ENTRIES SUPPLIED: Begin
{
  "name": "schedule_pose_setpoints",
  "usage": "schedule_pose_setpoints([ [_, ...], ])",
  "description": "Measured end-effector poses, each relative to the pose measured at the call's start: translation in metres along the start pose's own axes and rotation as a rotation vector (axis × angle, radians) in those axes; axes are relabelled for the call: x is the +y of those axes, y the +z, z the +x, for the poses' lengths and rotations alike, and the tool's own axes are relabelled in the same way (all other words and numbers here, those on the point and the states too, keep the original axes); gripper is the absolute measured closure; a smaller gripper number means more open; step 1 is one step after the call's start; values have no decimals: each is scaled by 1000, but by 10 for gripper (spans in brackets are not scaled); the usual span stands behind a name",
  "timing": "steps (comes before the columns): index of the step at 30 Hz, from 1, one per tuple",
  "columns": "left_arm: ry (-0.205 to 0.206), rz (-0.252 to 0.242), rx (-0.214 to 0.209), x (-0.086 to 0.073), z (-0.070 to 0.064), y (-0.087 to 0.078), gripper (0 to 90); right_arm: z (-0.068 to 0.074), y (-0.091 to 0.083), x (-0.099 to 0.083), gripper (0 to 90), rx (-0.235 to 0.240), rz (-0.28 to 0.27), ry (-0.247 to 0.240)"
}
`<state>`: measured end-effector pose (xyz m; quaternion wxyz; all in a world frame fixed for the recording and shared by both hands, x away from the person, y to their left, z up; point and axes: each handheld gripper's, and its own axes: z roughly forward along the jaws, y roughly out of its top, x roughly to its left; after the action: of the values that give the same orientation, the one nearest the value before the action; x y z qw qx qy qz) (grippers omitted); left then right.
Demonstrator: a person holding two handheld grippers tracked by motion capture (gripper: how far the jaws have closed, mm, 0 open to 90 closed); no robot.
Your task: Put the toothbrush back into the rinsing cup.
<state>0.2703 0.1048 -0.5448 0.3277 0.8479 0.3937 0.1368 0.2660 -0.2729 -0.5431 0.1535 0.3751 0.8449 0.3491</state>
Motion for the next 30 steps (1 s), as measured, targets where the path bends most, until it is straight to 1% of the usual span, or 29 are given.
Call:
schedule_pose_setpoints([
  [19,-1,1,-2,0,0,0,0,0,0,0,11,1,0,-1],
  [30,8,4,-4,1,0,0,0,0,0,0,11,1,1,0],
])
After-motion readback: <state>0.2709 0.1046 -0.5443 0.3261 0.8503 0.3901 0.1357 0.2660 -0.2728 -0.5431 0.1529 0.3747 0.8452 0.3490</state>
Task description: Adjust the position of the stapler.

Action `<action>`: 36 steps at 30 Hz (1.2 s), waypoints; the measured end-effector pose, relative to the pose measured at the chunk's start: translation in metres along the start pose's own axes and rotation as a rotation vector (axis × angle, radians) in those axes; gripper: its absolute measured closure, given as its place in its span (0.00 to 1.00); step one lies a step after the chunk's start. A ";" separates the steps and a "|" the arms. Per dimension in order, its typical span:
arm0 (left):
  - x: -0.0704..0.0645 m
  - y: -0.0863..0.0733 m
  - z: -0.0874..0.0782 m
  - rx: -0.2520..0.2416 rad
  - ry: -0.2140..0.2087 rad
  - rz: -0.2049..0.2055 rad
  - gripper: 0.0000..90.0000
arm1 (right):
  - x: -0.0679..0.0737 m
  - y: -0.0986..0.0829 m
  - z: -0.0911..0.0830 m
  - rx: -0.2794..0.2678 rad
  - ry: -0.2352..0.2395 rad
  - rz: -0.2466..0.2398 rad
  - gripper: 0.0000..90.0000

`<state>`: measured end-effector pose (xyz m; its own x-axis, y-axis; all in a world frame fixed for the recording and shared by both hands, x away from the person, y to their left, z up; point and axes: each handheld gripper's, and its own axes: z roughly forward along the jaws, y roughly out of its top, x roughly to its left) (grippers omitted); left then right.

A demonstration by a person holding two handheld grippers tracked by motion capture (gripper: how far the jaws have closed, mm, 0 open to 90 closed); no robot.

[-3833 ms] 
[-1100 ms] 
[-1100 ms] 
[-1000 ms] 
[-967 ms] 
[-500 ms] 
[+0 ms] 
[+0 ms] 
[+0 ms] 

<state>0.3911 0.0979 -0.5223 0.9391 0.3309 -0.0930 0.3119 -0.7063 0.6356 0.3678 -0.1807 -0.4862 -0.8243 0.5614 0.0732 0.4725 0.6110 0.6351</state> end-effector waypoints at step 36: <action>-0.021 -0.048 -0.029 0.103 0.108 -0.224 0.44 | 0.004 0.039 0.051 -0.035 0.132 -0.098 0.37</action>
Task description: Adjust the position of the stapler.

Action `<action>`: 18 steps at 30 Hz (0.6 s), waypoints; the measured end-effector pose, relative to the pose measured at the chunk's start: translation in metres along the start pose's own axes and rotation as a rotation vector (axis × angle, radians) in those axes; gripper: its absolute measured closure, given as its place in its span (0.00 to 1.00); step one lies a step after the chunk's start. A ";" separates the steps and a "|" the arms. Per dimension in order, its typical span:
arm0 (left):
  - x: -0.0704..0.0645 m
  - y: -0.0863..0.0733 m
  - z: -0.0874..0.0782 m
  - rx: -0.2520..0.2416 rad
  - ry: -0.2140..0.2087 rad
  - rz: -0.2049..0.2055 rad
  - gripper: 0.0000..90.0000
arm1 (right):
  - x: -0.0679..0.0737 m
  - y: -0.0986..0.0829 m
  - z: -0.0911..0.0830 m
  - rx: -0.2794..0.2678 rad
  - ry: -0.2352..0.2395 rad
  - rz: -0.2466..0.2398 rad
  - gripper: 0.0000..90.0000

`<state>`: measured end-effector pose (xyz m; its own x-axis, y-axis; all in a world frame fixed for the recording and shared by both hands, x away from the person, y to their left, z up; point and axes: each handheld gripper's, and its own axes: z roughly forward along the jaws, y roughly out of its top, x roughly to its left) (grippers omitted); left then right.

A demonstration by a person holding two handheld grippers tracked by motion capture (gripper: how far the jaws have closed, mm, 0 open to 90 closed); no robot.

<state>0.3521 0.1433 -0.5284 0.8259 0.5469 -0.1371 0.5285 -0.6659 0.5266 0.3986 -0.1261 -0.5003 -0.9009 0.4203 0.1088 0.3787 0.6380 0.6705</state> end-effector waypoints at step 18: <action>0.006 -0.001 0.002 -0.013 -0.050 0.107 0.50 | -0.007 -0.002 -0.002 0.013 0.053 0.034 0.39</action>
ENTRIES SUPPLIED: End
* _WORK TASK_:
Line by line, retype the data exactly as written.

* _TASK SOLUTION_:
{
  "name": "schedule_pose_setpoints",
  "usage": "schedule_pose_setpoints([ [_, ...], ])",
  "description": "Measured end-effector poses, each relative to the pose measured at the call's start: translation in metres along the start pose's own axes and rotation as a rotation vector (axis × angle, radians) in those axes; axes are relabelled for the call: x is the +y of those axes, y the +z, z the +x, for the poses' lengths and rotations alike, and the tool's own axes are relabelled in the same way (all other words and numbers here, those on the point and the states too, keep the original axes); gripper is the absolute measured closure; a smaller gripper number means more open; step 1 is one step after the call's start; values have no decimals: each is scaled by 1000, but by 10 for gripper (spans in brackets are not scaled); the usual span stands behind a name",
  "timing": "steps (comes before the columns): index of the step at 30 Hz, from 1, one per tuple",
  "columns": "left_arm: ry (-0.205 to 0.206), rz (-0.252 to 0.242), rx (-0.214 to 0.209), x (-0.086 to 0.073), z (-0.070 to 0.064), y (-0.087 to 0.078), gripper (0 to 90); right_arm: z (-0.068 to 0.074), y (-0.091 to 0.083), x (-0.099 to 0.083), gripper (0 to 90), rx (-0.235 to 0.240), rz (-0.28 to 0.27), ry (-0.247 to 0.240)"
}
`<state>`: measured end-effector pose (xyz m; quaternion wxyz; all in a world frame fixed for the recording and shared by both hands, x away from the person, y to their left, z up; point and axes: each handheld gripper's, and its own axes: z roughly forward along the jaws, y roughly out of its top, x roughly to its left; after the action: of the values that give the same orientation, the one nearest the value before the action; x y z qw qx qy qz) (grippers omitted); left then right.
Demonstrator: a person holding two handheld grippers tracked by motion capture (gripper: how far the jaws have closed, mm, 0 open to 90 closed); no robot.
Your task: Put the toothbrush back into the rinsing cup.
<state>0.2703 0.1048 -0.5448 0.3277 0.8479 0.3937 0.1368 0.2660 -0.2729 -0.5431 0.1535 0.3751 0.8449 0.3491</state>
Motion for the next 30 steps (1 s), as measured, targets where the path bends most, until it is straight to 1% of the usual span, or 29 are given.
Call:
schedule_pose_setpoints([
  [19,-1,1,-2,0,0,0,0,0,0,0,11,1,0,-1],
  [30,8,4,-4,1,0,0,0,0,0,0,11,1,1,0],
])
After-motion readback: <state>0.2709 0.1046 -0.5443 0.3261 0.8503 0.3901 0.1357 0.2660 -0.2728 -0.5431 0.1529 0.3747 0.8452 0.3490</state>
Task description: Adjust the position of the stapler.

Action `<action>`: 36 steps at 30 Hz (1.2 s), waypoints; the measured end-effector pose, relative to the pose measured at the chunk's start: translation in metres along the start pose's own axes and rotation as a rotation vector (axis × angle, radians) in those axes; gripper: its absolute measured closure, given as its place in its span (0.00 to 1.00); step one lies a step after the chunk's start. A ";" separates the steps and a "|" the arms. Per dimension in order, its typical span:
arm0 (left):
  - x: -0.0704..0.0645 m
  - y: -0.0863..0.0733 m
  - z: -0.0874..0.0782 m
  - rx: -0.2520..0.2416 rad
  - ry: -0.2140..0.2087 rad
  - rz: -0.2049..0.2055 rad
  - gripper: 0.0000..90.0000
arm1 (right):
  - x: -0.0679..0.0737 m
  - y: -0.0986..0.0829 m
  - z: -0.0911..0.0830 m
  - rx: -0.2794..0.2678 rad
  - ry: -0.2352..0.2395 rad
  - rz: -0.2466..0.2398 rad
  - gripper: 0.0000..90.0000

`<state>`: measured end-effector pose (xyz m; its own x-axis, y-axis; all in a world frame fixed for the recording and shared by both hands, x away from the person, y to their left, z up; point and axes: each handheld gripper's, and its own axes: z roughly forward along the jaws, y roughly out of its top, x roughly to its left) (grippers omitted); left then right.

A demonstration by a person holding two handheld grippers tracked by motion capture (gripper: how far the jaws have closed, mm, 0 open to 90 closed); no robot.

[-3833 ms] 
[-1100 ms] 
[-1100 ms] 
[-1000 ms] 
[-967 ms] 
[-500 ms] 
[+0 ms] 
[+0 ms] 
[+0 ms] 

<state>0.3911 0.0979 -0.5223 0.9391 0.3309 -0.0930 0.3119 -0.7063 0.6356 0.3678 -0.1807 -0.4862 -0.8243 0.5614 0.0732 0.4725 0.6110 0.6351</state> end-effector waypoints at step 36: <action>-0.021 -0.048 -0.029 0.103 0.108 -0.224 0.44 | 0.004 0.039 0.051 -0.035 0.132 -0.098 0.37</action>
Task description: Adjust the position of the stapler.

Action `<action>`: 18 steps at 30 Hz (0.6 s), waypoints; the measured end-effector pose, relative to the pose measured at the chunk's start: translation in metres along the start pose's own axes and rotation as a rotation vector (axis × angle, radians) in those axes; gripper: its absolute measured closure, given as its place in its span (0.00 to 1.00); step one lies a step after the chunk's start. A ";" separates the steps and a "|" the arms. Per dimension in order, its typical span:
arm0 (left):
  - x: -0.0704..0.0645 m
  - y: -0.0863..0.0733 m
  - z: -0.0874..0.0782 m
  - rx: -0.2520..0.2416 rad
  - ry: -0.2140..0.2087 rad
  - rz: -0.2049..0.2055 rad
  - gripper: 0.0000..90.0000
arm1 (right):
  - x: -0.0679..0.0737 m
  - y: -0.0986..0.0829 m
  - z: -0.0911..0.0830 m
  - rx: -0.2794..0.2678 rad
  - ry: -0.2352..0.2395 rad
  - rz: -0.2466..0.2398 rad
  - gripper: 0.0000..90.0000

`<state>`: measured end-effector pose (xyz m; its own x-axis, y-axis; all in a world frame fixed for the recording and shared by both hands, x away from the person, y to their left, z up; point and axes: each handheld gripper's, and its own axes: z roughly forward along the jaws, y roughly out of its top, x roughly to its left) (grippers omitted); left then right.

A demonstration by a person holding two handheld grippers tracked by motion capture (gripper: how far the jaws have closed, mm, 0 open to 90 closed); no robot.

<state>0.3521 0.1433 -0.5284 0.8259 0.5469 -0.1371 0.5285 -0.6659 0.5266 0.3986 -0.1261 -0.5003 -0.9009 0.4203 0.1088 0.3787 0.6380 0.6705</state> end-effector waypoints at step 18: <action>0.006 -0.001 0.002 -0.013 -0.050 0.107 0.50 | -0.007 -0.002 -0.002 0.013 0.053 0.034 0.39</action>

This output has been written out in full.